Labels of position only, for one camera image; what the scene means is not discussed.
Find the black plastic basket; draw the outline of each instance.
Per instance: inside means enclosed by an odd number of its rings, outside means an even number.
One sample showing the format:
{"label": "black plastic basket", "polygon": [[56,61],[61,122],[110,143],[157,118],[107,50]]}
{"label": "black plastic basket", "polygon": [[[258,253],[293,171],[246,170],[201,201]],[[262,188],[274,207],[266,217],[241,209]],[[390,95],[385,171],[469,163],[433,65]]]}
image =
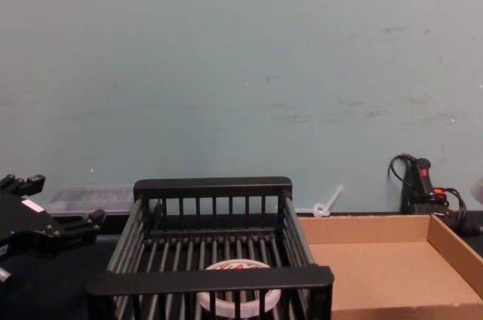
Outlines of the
--------------------------------------------------
=== PROBLEM TO SOLVE ===
For this exercise, transcribe the data above line by line, exactly, with pictures omitted.

=== RESPONSE BELOW ===
Labels of position only, for one camera image; what the scene means is not discussed.
Find the black plastic basket; draw the outline of each instance.
Per instance: inside means enclosed by an odd number of its rings, outside means an even number.
One sample showing the format:
{"label": "black plastic basket", "polygon": [[56,61],[61,122],[110,143],[157,118],[107,50]]}
{"label": "black plastic basket", "polygon": [[[258,253],[293,171],[246,170],[201,201]],[[262,188],[274,207],[266,217],[241,209]],[[390,95],[385,171],[469,163],[433,65]]]}
image =
Outlines of the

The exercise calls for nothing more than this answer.